> _WHAT YOU SHOULD DO_: Which lines of the entries contain the word "jigger"? Please list them.

Dataset excerpts:
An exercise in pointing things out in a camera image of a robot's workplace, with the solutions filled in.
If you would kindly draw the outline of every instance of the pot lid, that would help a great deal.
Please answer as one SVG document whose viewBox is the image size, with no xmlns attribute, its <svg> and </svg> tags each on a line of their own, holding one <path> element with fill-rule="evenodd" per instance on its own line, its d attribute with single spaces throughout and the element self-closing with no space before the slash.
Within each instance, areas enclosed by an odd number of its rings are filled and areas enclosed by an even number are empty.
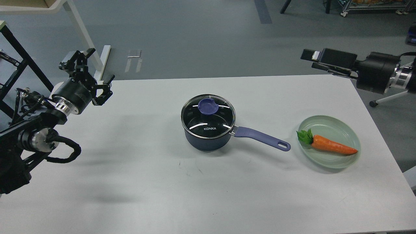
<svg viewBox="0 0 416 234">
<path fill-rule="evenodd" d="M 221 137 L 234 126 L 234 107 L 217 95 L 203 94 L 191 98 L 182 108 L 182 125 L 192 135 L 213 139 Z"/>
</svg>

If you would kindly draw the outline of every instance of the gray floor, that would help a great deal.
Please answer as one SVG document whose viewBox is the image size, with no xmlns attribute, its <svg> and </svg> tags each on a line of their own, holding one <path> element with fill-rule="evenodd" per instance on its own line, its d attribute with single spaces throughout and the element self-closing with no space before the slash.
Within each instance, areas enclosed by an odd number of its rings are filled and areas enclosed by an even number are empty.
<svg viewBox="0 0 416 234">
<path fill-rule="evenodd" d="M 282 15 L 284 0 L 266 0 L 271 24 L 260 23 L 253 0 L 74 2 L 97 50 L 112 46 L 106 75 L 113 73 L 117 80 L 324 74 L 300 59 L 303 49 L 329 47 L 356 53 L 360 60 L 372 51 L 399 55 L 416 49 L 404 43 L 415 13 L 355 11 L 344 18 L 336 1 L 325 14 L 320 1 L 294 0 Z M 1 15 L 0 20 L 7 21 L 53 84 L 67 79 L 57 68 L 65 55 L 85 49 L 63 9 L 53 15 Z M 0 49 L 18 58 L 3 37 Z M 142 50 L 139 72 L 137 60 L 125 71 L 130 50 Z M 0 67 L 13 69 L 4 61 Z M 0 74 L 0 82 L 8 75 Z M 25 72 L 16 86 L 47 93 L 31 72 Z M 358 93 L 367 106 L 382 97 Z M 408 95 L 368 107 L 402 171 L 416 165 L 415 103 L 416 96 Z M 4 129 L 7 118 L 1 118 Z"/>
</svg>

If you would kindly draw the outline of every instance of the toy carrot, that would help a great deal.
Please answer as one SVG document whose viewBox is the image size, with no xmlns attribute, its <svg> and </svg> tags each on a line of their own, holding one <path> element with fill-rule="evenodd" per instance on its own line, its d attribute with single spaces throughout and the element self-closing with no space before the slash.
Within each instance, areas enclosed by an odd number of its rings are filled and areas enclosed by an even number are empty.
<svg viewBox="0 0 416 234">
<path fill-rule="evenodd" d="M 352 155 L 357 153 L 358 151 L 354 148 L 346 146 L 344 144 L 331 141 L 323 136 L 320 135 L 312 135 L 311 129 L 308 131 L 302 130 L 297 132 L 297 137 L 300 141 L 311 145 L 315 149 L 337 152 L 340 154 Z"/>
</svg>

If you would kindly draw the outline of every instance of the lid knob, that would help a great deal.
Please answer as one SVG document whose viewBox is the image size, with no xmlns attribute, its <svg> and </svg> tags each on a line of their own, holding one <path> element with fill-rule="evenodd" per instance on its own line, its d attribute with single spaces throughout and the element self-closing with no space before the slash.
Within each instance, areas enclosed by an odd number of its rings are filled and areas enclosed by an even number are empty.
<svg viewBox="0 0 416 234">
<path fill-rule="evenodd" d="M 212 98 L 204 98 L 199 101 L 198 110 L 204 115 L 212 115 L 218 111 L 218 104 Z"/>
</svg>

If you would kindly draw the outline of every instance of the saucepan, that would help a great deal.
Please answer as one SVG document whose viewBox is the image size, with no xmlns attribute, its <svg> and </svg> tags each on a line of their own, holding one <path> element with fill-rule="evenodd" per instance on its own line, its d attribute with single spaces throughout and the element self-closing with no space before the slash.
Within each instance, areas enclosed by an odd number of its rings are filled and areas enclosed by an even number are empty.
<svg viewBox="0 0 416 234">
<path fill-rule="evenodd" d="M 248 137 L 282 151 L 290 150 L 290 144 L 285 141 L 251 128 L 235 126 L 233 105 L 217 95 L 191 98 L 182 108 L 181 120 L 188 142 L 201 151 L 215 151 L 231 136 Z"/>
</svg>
--
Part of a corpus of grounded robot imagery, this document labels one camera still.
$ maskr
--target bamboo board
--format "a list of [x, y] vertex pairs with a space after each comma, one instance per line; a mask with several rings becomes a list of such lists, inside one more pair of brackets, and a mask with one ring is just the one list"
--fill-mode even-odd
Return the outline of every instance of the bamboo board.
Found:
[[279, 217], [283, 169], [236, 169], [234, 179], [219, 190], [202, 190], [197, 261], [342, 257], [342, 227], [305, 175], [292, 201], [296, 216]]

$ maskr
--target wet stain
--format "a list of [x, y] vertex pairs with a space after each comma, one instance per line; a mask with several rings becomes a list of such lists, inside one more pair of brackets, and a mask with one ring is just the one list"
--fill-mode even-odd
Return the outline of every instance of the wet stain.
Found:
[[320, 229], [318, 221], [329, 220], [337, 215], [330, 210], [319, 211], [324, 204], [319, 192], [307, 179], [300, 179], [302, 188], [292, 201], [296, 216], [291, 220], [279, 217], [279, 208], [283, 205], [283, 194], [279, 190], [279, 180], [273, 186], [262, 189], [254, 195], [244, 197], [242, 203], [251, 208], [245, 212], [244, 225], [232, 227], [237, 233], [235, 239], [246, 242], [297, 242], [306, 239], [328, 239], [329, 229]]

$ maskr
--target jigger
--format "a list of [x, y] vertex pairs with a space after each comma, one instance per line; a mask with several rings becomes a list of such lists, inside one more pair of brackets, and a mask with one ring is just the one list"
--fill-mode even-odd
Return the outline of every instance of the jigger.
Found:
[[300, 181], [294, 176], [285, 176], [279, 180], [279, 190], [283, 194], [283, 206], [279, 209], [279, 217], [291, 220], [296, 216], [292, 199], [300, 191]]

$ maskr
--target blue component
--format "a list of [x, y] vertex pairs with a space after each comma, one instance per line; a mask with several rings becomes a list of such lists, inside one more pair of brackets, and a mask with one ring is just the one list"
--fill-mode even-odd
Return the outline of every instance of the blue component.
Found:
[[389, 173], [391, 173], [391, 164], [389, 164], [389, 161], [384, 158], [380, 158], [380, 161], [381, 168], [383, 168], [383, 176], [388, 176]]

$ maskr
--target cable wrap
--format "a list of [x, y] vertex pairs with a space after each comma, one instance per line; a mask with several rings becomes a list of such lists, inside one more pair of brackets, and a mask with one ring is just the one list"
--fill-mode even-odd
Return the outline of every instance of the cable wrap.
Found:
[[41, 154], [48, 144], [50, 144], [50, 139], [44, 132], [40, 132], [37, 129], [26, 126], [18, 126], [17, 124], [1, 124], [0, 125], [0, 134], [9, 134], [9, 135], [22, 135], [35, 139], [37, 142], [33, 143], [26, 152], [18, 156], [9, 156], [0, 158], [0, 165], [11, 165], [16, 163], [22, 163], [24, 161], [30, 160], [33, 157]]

> _TASK RESULT_:
--target jigger
Return the outline of every instance of the jigger.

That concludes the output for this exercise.